Budapest remains an attractive destination for foreign investors, despite somewhat mixed opinions over the political course the Hungarian government is taking.
“Investor sentiment and their interest in Hungary have been very stable,” said Róbert Ésik, president of the Hungarian Investment Promotion Agency (HIPA). “They are looking for two things: stability and an economic environment that fosters investment. We can count on both political and economic stability, a plus for long-term investments. Furthermore, we registered five per cent GDP growth last year, more than double than the EU average.”
What most attracts investors however is the lowest rate of corporation tax in Europe, just nine per cent.

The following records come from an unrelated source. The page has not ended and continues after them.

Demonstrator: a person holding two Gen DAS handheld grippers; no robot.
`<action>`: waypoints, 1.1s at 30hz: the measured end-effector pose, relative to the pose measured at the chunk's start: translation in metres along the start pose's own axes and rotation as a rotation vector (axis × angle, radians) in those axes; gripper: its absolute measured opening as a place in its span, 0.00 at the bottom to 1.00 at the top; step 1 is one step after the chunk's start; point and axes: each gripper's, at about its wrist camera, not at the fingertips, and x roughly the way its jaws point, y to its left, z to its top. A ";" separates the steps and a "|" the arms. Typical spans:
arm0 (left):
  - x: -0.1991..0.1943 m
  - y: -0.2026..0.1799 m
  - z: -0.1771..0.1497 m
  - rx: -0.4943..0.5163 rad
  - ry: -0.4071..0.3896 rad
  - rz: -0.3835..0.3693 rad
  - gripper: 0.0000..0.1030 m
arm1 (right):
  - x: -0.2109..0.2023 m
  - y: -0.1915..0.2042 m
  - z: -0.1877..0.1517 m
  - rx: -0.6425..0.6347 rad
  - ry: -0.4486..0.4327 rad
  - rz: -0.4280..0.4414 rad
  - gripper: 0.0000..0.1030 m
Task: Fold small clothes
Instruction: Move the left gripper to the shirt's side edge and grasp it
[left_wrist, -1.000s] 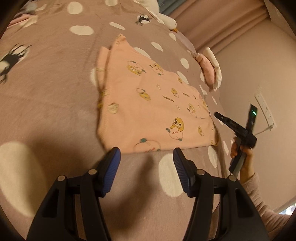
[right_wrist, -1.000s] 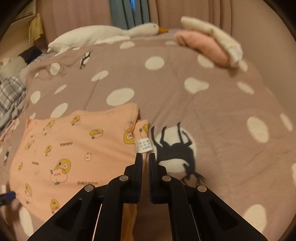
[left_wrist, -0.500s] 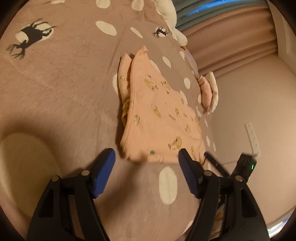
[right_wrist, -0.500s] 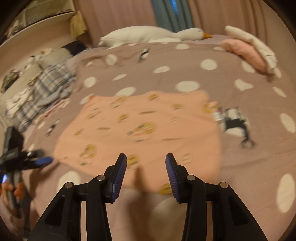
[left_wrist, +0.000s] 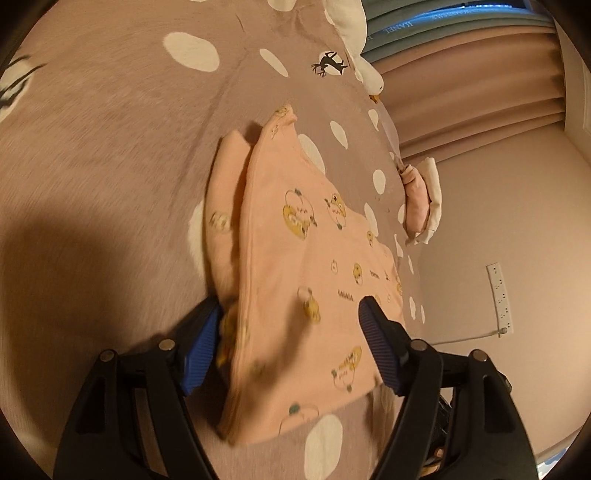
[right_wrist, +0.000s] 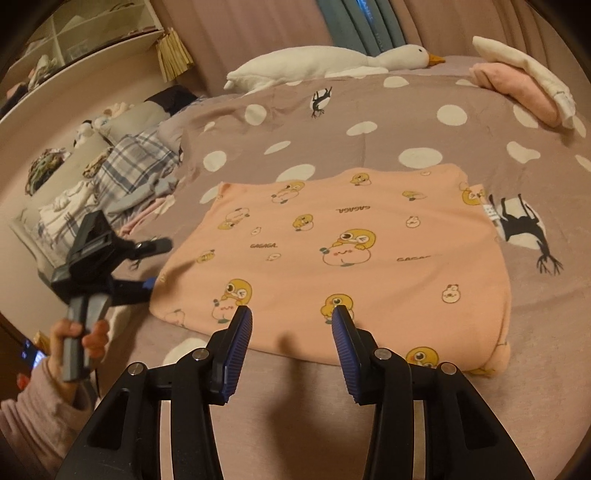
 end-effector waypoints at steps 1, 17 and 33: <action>0.003 -0.002 0.003 0.008 0.004 0.007 0.71 | 0.001 0.000 0.001 -0.001 0.001 0.001 0.43; 0.040 -0.034 0.019 0.197 0.047 0.224 0.73 | 0.061 0.004 0.052 0.025 0.048 -0.030 0.47; 0.052 -0.045 0.007 0.389 0.047 0.418 0.53 | 0.115 -0.004 0.085 0.029 0.109 -0.140 0.47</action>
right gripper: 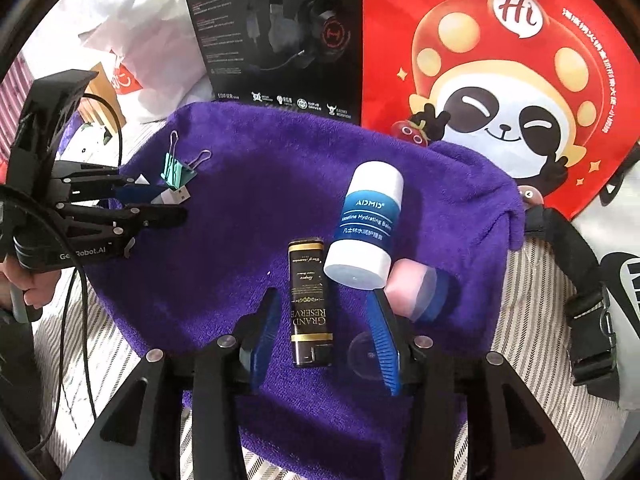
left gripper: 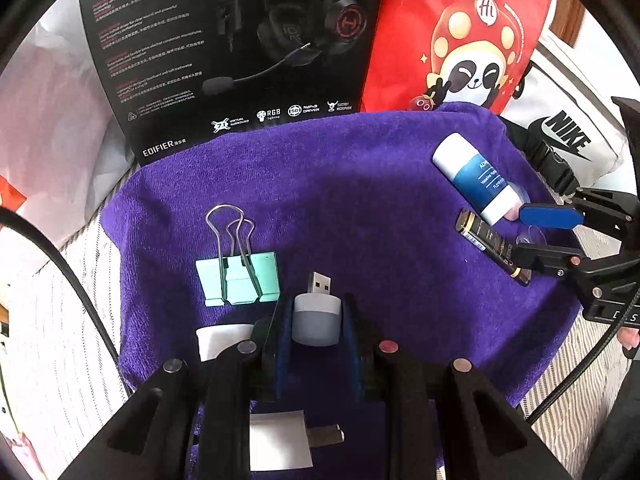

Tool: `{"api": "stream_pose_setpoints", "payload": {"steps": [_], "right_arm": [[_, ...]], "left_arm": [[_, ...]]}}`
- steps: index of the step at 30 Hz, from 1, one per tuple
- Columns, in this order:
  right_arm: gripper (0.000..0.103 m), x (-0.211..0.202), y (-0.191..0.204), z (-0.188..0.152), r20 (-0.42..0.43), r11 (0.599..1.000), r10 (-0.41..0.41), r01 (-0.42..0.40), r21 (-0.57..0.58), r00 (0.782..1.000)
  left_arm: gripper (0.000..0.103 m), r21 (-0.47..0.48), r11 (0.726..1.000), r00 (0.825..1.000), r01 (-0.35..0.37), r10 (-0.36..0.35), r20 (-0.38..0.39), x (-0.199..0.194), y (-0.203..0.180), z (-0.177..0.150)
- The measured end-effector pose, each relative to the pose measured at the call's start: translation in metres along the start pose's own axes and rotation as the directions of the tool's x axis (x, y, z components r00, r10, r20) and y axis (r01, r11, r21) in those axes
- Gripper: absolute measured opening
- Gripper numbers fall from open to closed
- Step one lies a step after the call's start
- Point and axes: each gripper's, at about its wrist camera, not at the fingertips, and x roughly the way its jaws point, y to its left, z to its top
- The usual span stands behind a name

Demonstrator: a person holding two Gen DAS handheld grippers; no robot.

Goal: Organize rigid objects
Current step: 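Open both grippers, releasing the USB light and black box on the towel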

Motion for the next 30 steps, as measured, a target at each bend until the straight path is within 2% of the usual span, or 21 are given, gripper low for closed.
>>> {"api": "stream_pose_setpoints", "payload": {"steps": [5, 9, 13, 15, 25, 30], "right_arm": [[0.045, -0.004, 0.001, -0.002, 0.003, 1.0, -0.007, 0.007, -0.01, 1.0], [0.045, -0.008, 0.0, -0.002, 0.009, 1.0, -0.009, 0.009, -0.009, 1.0], [0.05, -0.01, -0.001, -0.003, 0.012, 1.0, -0.014, 0.014, -0.014, 1.0], [0.05, -0.011, -0.003, -0.004, 0.013, 1.0, -0.015, 0.015, -0.013, 1.0], [0.05, -0.027, -0.008, -0.005, 0.03, 0.999, -0.032, 0.032, 0.007, 0.999], [0.05, -0.048, -0.008, -0.015, 0.059, 0.998, -0.047, 0.045, 0.039, 0.997]], "left_arm": [[0.024, 0.02, 1.0, 1.0, -0.011, 0.011, -0.007, 0.0, 0.0, -0.001], [0.035, 0.035, 0.999, 1.0, 0.001, 0.0, -0.02, 0.001, -0.004, -0.001], [0.044, 0.056, 0.998, 0.999, -0.019, 0.02, -0.029, 0.003, -0.01, -0.002], [0.045, 0.067, 0.997, 0.998, -0.047, 0.05, -0.037, 0.004, -0.014, -0.002], [0.046, 0.063, 0.993, 0.994, -0.1, 0.102, -0.035, -0.011, -0.018, -0.006], [0.046, 0.014, 0.997, 0.997, -0.071, 0.071, 0.002, -0.041, -0.015, -0.01]]}}
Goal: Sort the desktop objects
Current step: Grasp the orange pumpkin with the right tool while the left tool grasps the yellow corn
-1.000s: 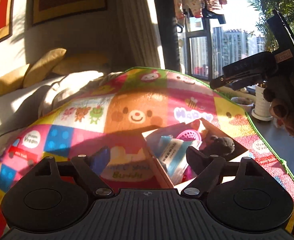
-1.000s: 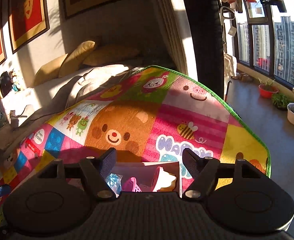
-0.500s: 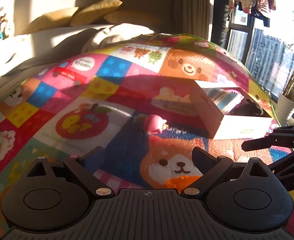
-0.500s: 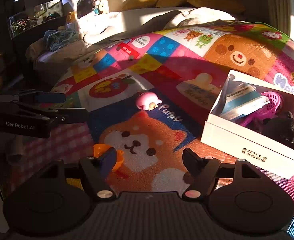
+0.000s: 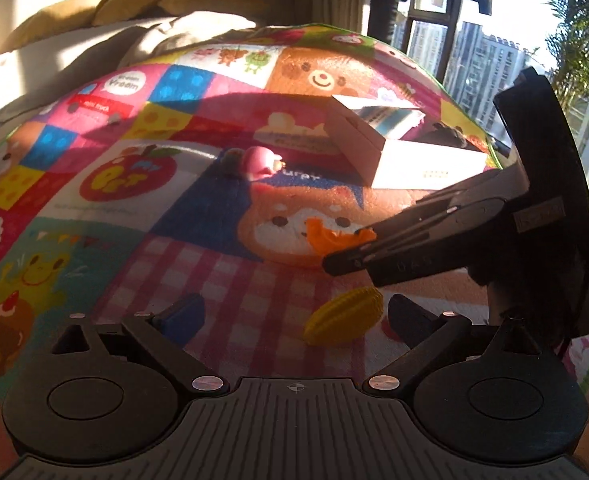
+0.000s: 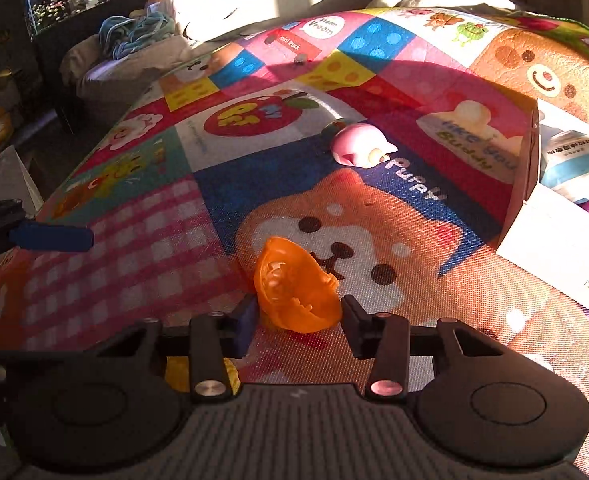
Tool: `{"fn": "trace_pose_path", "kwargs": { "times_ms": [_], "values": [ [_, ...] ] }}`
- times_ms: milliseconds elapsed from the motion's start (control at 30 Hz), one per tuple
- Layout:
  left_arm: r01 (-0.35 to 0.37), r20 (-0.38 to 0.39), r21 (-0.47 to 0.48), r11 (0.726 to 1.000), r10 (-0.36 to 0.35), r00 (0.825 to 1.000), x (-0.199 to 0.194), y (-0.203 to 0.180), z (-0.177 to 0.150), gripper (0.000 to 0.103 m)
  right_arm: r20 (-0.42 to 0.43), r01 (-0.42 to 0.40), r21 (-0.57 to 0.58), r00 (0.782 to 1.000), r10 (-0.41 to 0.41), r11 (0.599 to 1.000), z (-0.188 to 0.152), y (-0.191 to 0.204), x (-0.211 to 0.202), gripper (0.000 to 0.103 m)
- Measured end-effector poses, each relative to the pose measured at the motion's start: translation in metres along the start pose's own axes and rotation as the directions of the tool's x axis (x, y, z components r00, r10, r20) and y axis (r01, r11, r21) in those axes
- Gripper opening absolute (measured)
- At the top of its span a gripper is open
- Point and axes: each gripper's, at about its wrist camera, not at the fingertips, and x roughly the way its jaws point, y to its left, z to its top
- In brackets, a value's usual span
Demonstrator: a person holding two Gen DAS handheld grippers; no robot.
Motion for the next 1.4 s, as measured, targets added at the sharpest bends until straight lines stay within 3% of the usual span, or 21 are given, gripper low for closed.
{"fn": "trace_pose_path", "kwargs": {
  "times_ms": [100, 200, 433, 800, 1000, 1167, 1400],
  "values": [
    [0.072, -0.066, 0.062, 0.995, -0.068, 0.995, 0.011, -0.022, -0.009, 0.101, 0.023, 0.026, 0.039, 0.999, -0.026, 0.999, -0.003, -0.014, -0.016, 0.044],
    [0.176, -0.136, 0.109, 0.978, -0.161, 0.978, 0.022, -0.039, -0.018, 0.101, 0.044, 0.054, 0.063, 0.997, -0.057, 0.997, -0.012, -0.027, -0.036, 0.044],
    [0.16, -0.148, 0.084, 0.984, -0.147, 0.978, 0.044, -0.05, -0.011, 0.102, 0.032, 0.182, 0.095, 0.982, -0.186, 0.979, -0.056, -0.052, -0.068, 0.044],
    [0.075, -0.126, 0.086, 0.993, -0.064, 0.99, 0.051, -0.052, 0.007, 0.102, 0.03, 0.287, 0.07, 0.957, -0.29, 0.955, -0.111, -0.051, -0.097, 0.044],
    [-0.015, -0.122, 0.11, 0.994, 0.028, 0.992, 0.052, -0.046, 0.008, 0.102, 0.049, 0.297, 0.067, 0.953, -0.3, 0.953, -0.111, -0.049, -0.093, 0.057],
    [-0.151, -0.128, 0.192, 0.97, 0.177, 0.976, 0.055, -0.037, 0.005, 0.102, 0.062, 0.307, 0.031, 0.949, -0.309, 0.951, -0.112, -0.042, -0.09, 0.065],
    [-0.304, -0.113, 0.13, 0.944, 0.318, 0.941, 0.048, -0.003, 0.011, 0.102, 0.064, 0.313, 0.039, 0.947, -0.315, 0.949, -0.112, -0.044, -0.089, 0.073]
  ]
}}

“Our philosophy is to reduce the burden of taxes as much as possible, through reducing the social contributions. From July 2019, we can expect a 9.5 per cent decrease [of the total tax burden] compared to 2016, which will continue to attract FDI, which already reached record highs in 2018,” Mr Ésik told Emerging Europe at MIPIM, the world’s largest property market.
Budapest is now looking forward to attracting more tech investment, boosting the R&D sector. In 2018, HIPA brought 98 projects to Hungary with a total capital of more than 4.31 billion euros, creating 17,024 new jobs.
“Our strategy is to focus on quality instead of quantity. We have the historic opportunity to elevate the Hungarian economy to the next level. We need to create jobs with a high-added value, relying on the most advanced technologies,” Mr Ésik continued.